Your objective: In the material below, find every line containing "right" and copy that line.

Supplied information:
BEGIN
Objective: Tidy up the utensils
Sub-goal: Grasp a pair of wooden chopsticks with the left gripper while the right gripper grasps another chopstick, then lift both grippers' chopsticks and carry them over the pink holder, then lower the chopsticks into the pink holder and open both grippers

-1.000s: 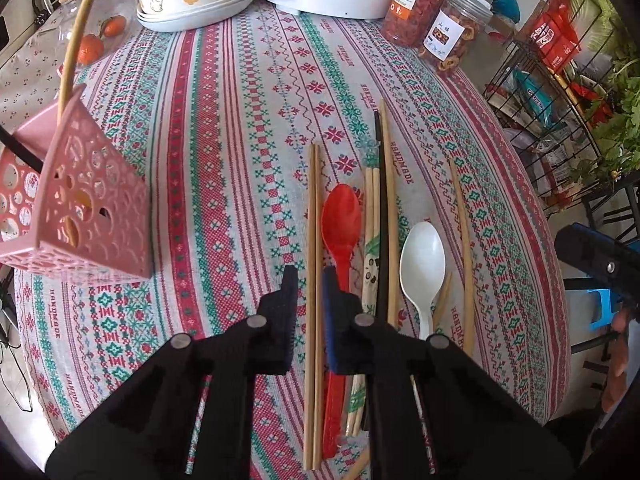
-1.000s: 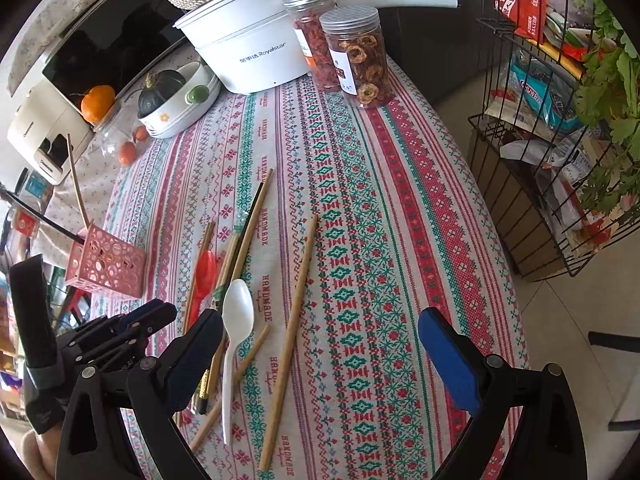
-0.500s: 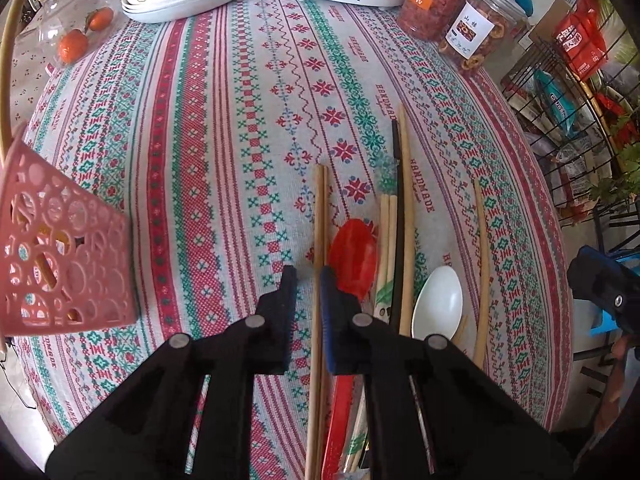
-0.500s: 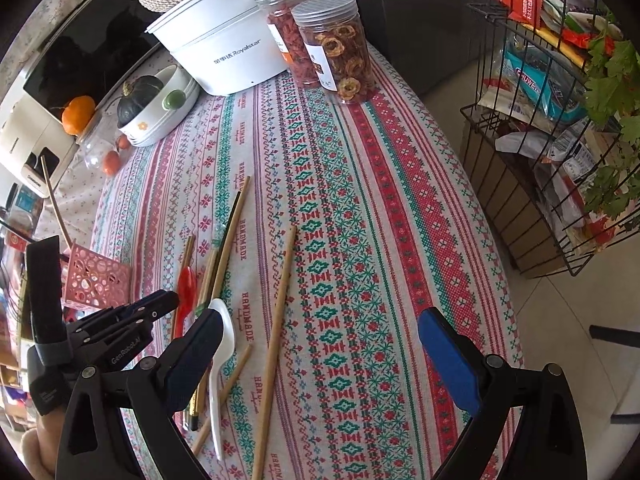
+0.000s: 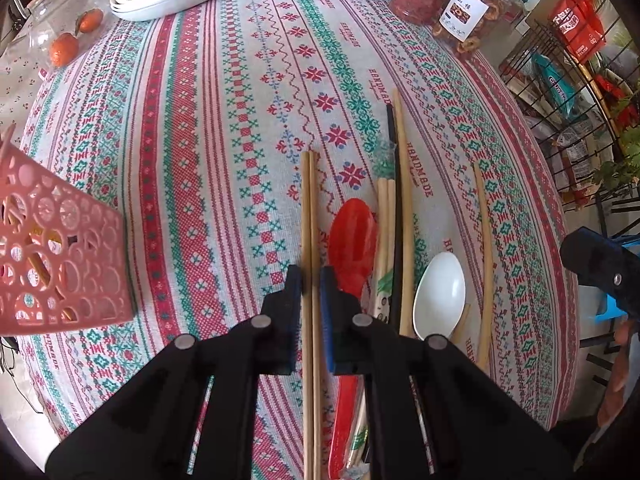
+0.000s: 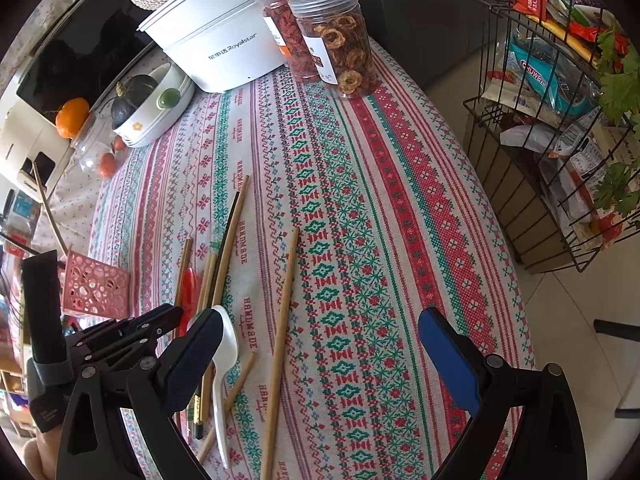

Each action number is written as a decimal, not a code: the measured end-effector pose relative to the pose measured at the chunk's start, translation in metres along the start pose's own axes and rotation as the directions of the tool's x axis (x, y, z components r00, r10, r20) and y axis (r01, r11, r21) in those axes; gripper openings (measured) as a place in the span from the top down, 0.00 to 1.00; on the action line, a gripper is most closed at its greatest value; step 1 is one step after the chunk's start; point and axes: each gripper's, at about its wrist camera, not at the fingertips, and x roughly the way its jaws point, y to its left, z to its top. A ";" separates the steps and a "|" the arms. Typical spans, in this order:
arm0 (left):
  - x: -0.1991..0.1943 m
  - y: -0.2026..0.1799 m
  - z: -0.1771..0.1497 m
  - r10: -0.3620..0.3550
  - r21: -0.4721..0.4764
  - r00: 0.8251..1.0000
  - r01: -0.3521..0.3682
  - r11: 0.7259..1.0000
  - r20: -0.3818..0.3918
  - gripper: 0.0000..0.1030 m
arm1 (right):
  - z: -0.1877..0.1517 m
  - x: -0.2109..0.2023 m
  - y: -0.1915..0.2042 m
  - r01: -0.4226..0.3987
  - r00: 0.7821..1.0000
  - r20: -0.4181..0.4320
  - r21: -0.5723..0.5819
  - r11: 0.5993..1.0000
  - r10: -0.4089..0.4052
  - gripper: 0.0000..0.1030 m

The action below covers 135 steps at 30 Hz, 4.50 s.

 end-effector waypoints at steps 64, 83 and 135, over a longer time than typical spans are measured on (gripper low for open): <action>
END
Solution below:
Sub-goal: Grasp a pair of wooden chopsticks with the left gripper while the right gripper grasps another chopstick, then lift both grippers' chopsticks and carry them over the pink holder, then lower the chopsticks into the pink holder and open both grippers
arm1 (right):

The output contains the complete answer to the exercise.